Я поднимаю подбородок выше.

— Ник, — отвечаю я, не желая, чтобы он видел, как дрожат мои губы. — Ты хочешь мне что-то сказать?

Наш вальс на танцполе замедлился. Он смотрит на меня так, словно я какое-то странное, чужое существо, а ведь он впервые в жизни положил на меня глаз.

Дело в том, что Ник впервые встречает Брию — женщину, которая взяла свою жизнь в собственные руки.

В своем кабинете отец открыл мне кое-что еще: причину поспешной помолвки, почему мне так необходимо поскорее выйти замуж за Сальваторе.

Мой папа умирает.

В преступном мире ослабленный дон — добыча для волков. Синдикаты придут на его территорию и отберут ее кусок за куском. Без наследника его собственные люди будут жадно заключать сделки и создавать союзы с организациями, чтобы получить защиту, разрывая клан Ндрангета Кассатто изнутри.

И я смотрю на человека, который одним из первых сделает этот шаг.

Через две недели дон Коза Ностры будет претендовать на трон Ника, принадлежащий ему по праву.

Мой отец может презирать меня за то, что я девушка, но это лишь потому, что он всегда видел меня слабой. Крошечное, хрупкое существо, нуждающееся в постоянной защите.

Присоединение меня к Коста Ностре — это шаг, направленный на защиту не только его наследия, но и его единственного ребенка.

— Отцы, управляемые этим безжалостным миром, безжалостны в своей любви. — Следующие слова Ника были произнесены с точностью, требующей только послушания. — Иди в свою комнату. Сейчас же.

С усилием Ник отпускает меня, оставляя мое тело дрожащим.

Отступив назад, он поправляет лацканы смокинга и осторожно оглядывает бальный зал, чтобы убедиться, что не привлек внимания.

Затем, бросив на меня последний яростный взгляд, он молча приказывает мне "делать, что сказано" и уходит сквозь толпу танцующих пар к стеклянным дверям террасного сада.

Калейдоскоп эмоций захлестнул меня, и все эти чувства вылились в одно грозное предупреждение:

Беги.

Но я не могу уклониться от гнева Ника. Не сегодня. Я дала себе клятву, и я здесь, чтобы довести ее до конца.

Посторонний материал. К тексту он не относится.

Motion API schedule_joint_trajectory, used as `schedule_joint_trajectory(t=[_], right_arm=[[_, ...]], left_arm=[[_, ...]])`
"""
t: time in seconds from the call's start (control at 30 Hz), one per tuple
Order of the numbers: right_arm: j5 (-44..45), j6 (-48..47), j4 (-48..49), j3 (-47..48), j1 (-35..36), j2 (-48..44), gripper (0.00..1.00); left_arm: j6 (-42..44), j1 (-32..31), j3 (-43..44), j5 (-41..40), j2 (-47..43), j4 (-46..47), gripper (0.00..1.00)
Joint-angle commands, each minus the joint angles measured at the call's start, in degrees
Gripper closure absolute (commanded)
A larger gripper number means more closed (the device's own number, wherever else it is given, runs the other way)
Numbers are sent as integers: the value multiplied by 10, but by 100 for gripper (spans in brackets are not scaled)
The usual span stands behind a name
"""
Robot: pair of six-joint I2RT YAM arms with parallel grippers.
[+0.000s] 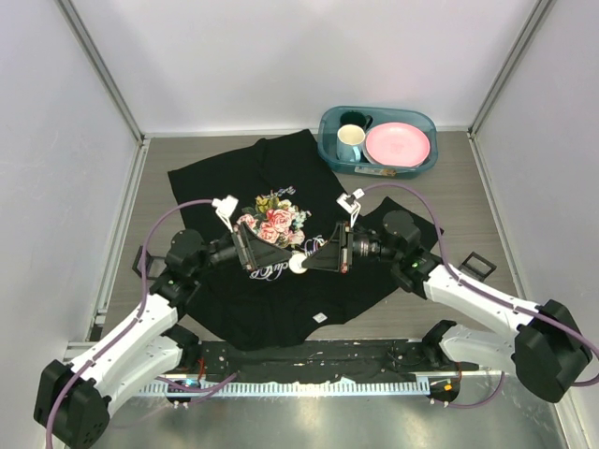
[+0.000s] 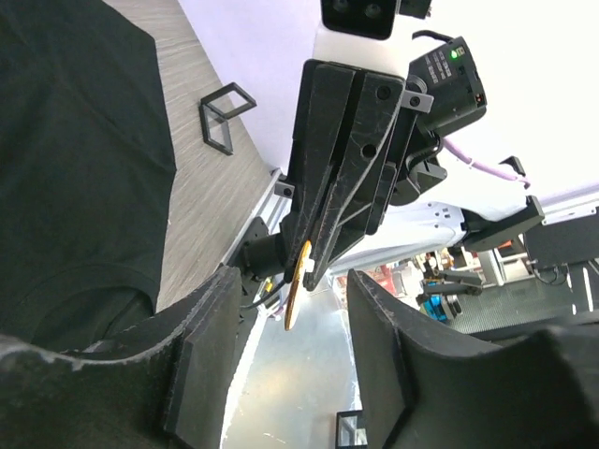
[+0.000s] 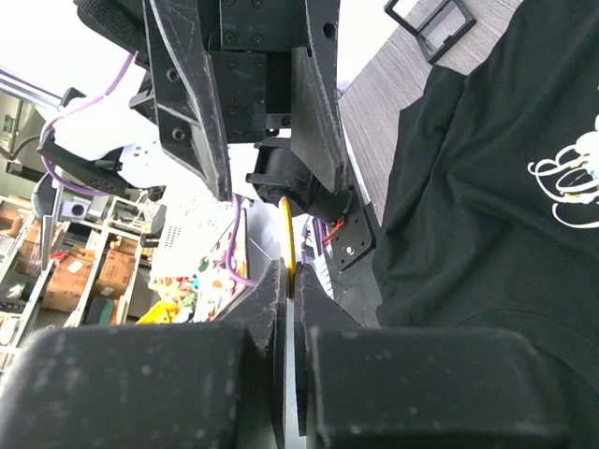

Делая шаг с бального зала, я благодарна ему за то, что он дал мне возможность наконец-то увидеть правду о нас. Именно это было необходимо, чтобы принять вторую половину нашей истории.

Давным-давно жила-была девушка, которая боготворила галантного рыцаря, ворвавшегося в башенную комнату и спасшего ее от злодеев. Он не сводил с нее глаз, даже когда сражался с драконом ее отца. Она верила, что он был рядом, чтобы защитить ее.

Что он всегда будет защищать ее.

Он смотрит на меня не с желанием, а с ненавистью. Не с нежным обожанием, а с негодованием.

Я должна смириться с тем, что человек, которого, как мне казалось, я когда-то любила, несмотря на все ошибки и запреты, всегда был моим врагом. Врагом, который вырежет мое сердце, прежде чем возжелает его.

Поэтому сегодня я благодарна Нику за то, что он наконец-то снял маску и показал мне свое истинное лицо — лицо монстра.